Vendors frequently cite inflated automation figures that count partial automation as STP. A process with automated intake but manual adjudication isn't straight-through processing - it's partial automation. STP counts only claims that truly complete end-to-end without human intervention.
The formula: STP Rate = (Claims Processed Without Human Intervention / Total Claims Processed) x 100
Define boundaries precisely: Are you measuring FNOL-to-assignment, FNOL-to-adjudication, or FNOL-to-payout?
Data quality is the biggest lever: Most STP failures happen because intake data is incomplete or incorrect
Segment by claim type: Glass claims can hit high STP; complex liability rarely will
Pair with accuracy metrics: STP gains that come with accuracy losses aren't gains
Last updated: April 2026
Straight-through processing rate (STP rate) measures the percentage of claims or transactions that complete from submission to resolution without any human intervention. It answers a fundamental question for insurtech operations: how much of your workload actually flows through without touching a human?
Lorikeet is an AI customer support platform that helps insurers achieve higher STP rates through intelligent claims intake, automated triage, and guided documentation capture.
How to Calculate It
The core formula:
STP Rate = (Claims Processed Without Human Intervention / Total Claims Processed) x 100
Numerator: Claims that complete the entire defined process - from submission through resolution or payment - without any human review, manual data entry, or adjuster decision.
Denominator: All claims processed during the measurement period.
Critical boundary decisions:
Process scope: FNOL-to-assignment, FNOL-to-adjudication, or FNOL-to-payout?
What counts as intervention: Does a supervisor spot-check count? A fraud flag that returns to automation?
Claim types included: Simple auto glass vs. complex liability produce different rates
Data Collection and Measurement
STP rate requires event-level data from your claims management system showing:
Claim submission timestamp
Each processing step and whether it was automated or manual
Any human touchpoints (reviews, edits, escalations)
Final resolution timestamp and method
Segment by: Line of business, claim complexity, channel, customer segment, and fraud risk. Aggregate STP rates hide actionable variation.
Want to improve STP rates with AI-powered intake? See how Lorikeet captures complete documentation at FNOL.
Worked Example
An auto insurer measures STP for comprehensive claims:
Data:
Total claims submitted: 4,200
Claims requiring manual data correction: 840 (20%)
Claims requiring adjuster review: 1,260 (30%)
Claims flagged for SIU: 168 (4%)
Claims requiring supervisor approval: 336 (8%)
Claims with no human touchpoint: 1,596 (38%)
STP Rate: 1,596 / 4,200 = 38%
Key insight: Data quality failures (20%) are the largest addressable category. Implementing required field validation and guided photo capture could target a 15-point improvement.
Common Pitfalls
Measuring partial automation as STP. A claim that completes FNOL automatically but requires manual adjudication is not an STP claim.

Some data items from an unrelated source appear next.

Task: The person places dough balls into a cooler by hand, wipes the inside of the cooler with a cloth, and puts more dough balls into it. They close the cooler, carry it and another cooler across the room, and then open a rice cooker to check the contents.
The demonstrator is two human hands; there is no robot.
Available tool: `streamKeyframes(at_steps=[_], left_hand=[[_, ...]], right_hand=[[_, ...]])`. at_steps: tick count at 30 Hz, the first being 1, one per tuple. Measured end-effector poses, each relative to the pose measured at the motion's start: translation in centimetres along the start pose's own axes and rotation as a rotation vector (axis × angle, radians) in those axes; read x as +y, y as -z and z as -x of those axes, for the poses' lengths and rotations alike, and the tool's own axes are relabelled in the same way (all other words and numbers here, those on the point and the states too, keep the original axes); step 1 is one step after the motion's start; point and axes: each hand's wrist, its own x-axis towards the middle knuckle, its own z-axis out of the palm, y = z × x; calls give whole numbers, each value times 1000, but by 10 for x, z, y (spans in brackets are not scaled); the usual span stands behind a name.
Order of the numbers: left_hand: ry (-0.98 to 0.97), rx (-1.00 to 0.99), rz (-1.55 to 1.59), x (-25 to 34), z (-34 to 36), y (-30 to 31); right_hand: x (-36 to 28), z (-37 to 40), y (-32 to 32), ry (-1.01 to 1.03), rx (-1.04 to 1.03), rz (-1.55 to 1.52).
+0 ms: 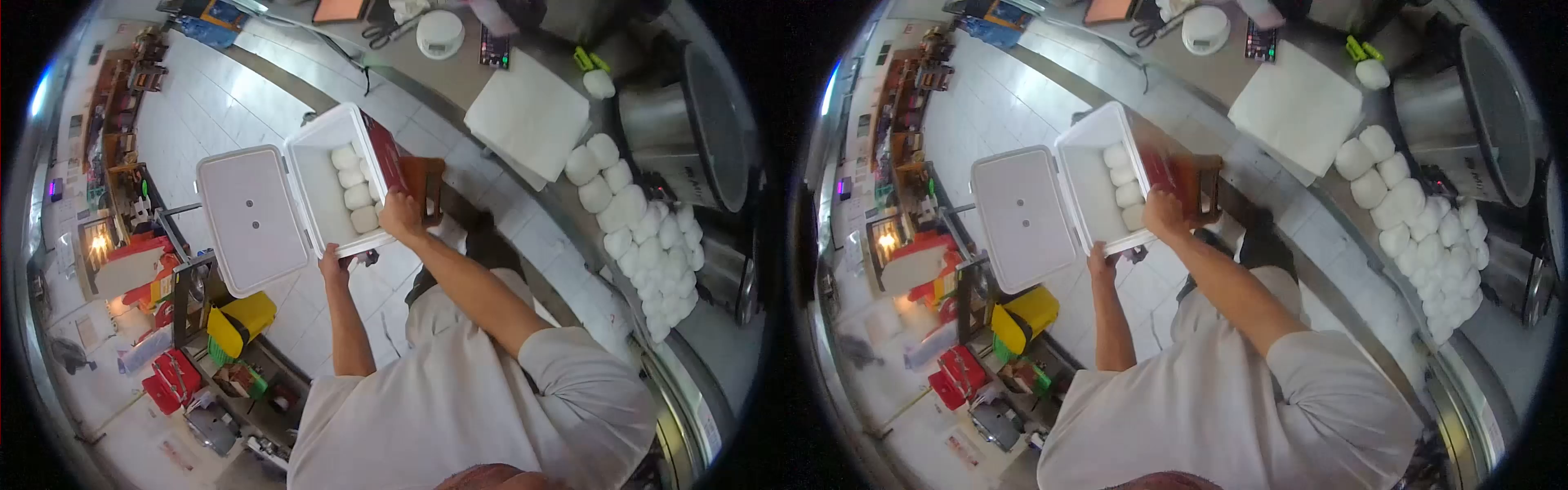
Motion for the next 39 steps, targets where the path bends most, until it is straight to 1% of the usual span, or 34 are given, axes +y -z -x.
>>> streamKeyframes(at_steps=[2, 3, 4, 5, 7, 8, 10, 11, 13, 15, 16, 17, 19, 21, 22, 24, 26, 27, 28, 29, 31, 32, 34, 35, 36, 39], left_hand=[[-18, -39, -14, -2, -2, 9], [-28, -63, -29, -3, -4, 11], [-87, -39, -10, -5, -1, 11], [-18, -33, -48, -2, -4, 9], [-10, -123, -33, -5, -7, 18], [4, -102, -50, -13, -9, 20], [19, -61, -96, -9, -2, 16], [-13, -130, -25, -12, 4, 16], [50, -98, -52, -19, 16, 10], [13, -147, -20, -31, 58, -1], [3, -136, 7, -53, 51, 2], [70, -85, 10, -59, 70, -7], [17, -126, 104, -94, 92, -9], [45, -81, 102, -132, 103, -11], [78, -71, 96, -124, 113, -30], [163, 8, 101, -122, 157, -48], [111, 85, 131, -137, 175, -67], [73, 121, 144, -141, 183, -78], [123, 110, 148, -137, 192, -89], [89, 82, 150, -139, 193, -95], [33, 17, 158, -151, 198, -107], [106, 46, 111, -162, 190, -107], [114, 11, 132, -162, 194, -119], [114, -3, 142, -159, 201, -121], [91, -34, 148, -169, 196, -118], [130, -83, 163, -173, 197, -115]], right_hand=[[2, 9, -5, -46, -24, -8], [6, 14, -6, -34, -29, -15], [6, 18, -6, -30, -26, -39], [6, 16, -6, -30, -19, -61], [5, 21, -1, -36, -6, -57], [7, 24, 1, -36, -6, -48], [6, 31, 9, 14, 35, -14], [6, 33, 15, 40, 60, 6], [16, 37, 20, -8, 30, 41], [38, 40, 27, -35, -5, 54], [52, 44, 34, -43, -25, 49], [65, 52, 40, -53, -50, 49], [77, 70, 72, -97, -72, 41], [98, 88, 83, -77, -27, 132], [106, 90, 91, -70, -7, 184], [126, 90, 104, -67, -25, 233], [136, 83, 117, -61, -38, 199], [148, 78, 122, -10, -23, 200], [156, 74, 128, 14, 0, 220], [165, 73, 131, 29, 26, 238], [167, 72, 148, 12, -4, 270], [168, 75, 160, 11, -28, 294], [169, 81, 176, -27, -19, 305], [166, 85, 183, -41, -17, 307], [168, 87, 188, -34, -23, 304], [177, 88, 194, -23, -52, 248]])
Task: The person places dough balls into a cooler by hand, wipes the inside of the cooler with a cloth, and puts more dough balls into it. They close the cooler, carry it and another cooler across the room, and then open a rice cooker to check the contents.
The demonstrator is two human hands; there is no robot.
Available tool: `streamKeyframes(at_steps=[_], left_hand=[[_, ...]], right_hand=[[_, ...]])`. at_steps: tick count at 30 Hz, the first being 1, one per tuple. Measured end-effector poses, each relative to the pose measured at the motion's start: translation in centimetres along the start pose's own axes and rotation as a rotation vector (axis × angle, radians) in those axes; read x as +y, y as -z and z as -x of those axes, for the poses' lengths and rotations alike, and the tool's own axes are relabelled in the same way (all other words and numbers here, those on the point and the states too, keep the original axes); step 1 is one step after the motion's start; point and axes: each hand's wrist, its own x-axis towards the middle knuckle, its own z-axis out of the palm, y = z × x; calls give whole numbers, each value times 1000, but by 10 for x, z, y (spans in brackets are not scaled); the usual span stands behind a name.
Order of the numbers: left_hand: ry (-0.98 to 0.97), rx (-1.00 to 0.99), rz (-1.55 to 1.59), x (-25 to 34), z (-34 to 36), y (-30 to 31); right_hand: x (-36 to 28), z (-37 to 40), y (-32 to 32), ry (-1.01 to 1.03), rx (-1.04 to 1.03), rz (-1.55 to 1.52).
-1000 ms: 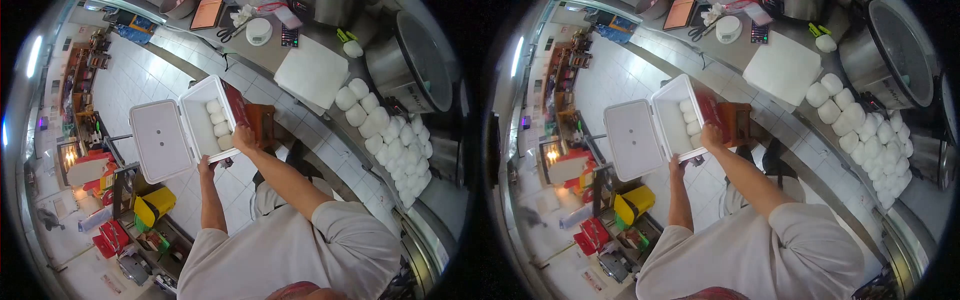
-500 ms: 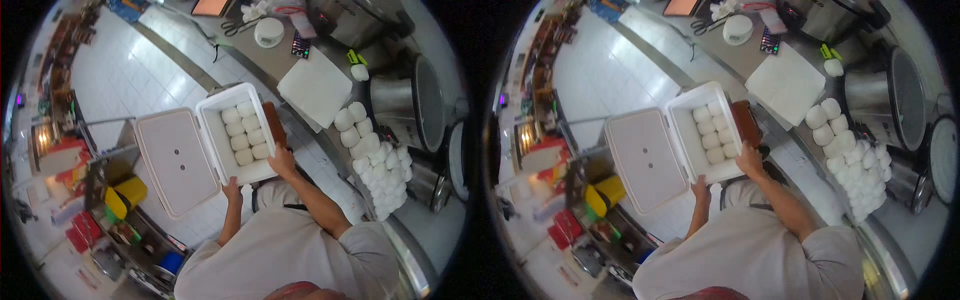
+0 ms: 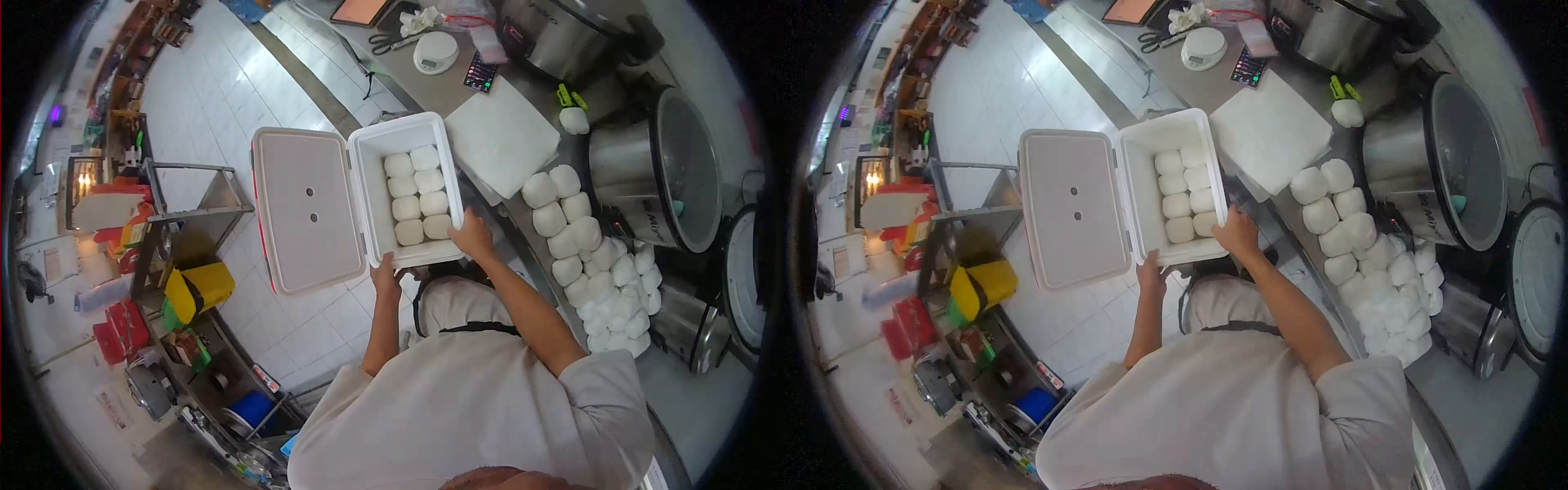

Fix: Define STP as end-to-end touchless processing. Measure stage-specific automation separately.
Ignoring the denominator problem. If you exclude "complex" claims, your STP rate looks better but becomes meaningless.
Fix: Report against all claims, then segment by complexity tier.
Conflating STP with automation rate. A claim can go through 90% automated steps and still fail STP if 10% requires a human.
Fix: Track both metrics separately.
Optimizing STP at the expense of accuracy. Pushing claims through automation faster increases errors.
Fix: Pair STP with payment accuracy, fraud detection rate, and loss ratio.
Lorikeet's Take
At Lorikeet, we've learned that data quality at FNOL is the biggest lever for STP improvement. Most claims exit STP because intake data is incomplete - missing photos, unclear damage descriptions, incomplete vehicle information. Guided intake with required fields and quality checks prevents manual follow-up.
We've also seen that the journey from initial automation to optimized STP typically takes 12-24 months of iteration. Every claim that exits STP is a learning opportunity - categorize why, identify patterns, and automate the most common exception types.
Finally, STP potential varies dramatically by claim type. Personal auto glass can achieve high STP; complex commercial liability rarely will. Set differentiated targets rather than uniform goals.
Key Takeaways
STP measures claims that complete entirely without human intervention - not partial automation.
Define boundaries precisely: process stages, intervention definition, claim types in scope.
Segment by claim type, complexity, and channel. Aggregate rates hide actionable variation.
Data quality at FNOL is the biggest lever. Most failures happen due to incomplete intake.
Pair STP with accuracy metrics. Fast and wrong is worse than slower and right.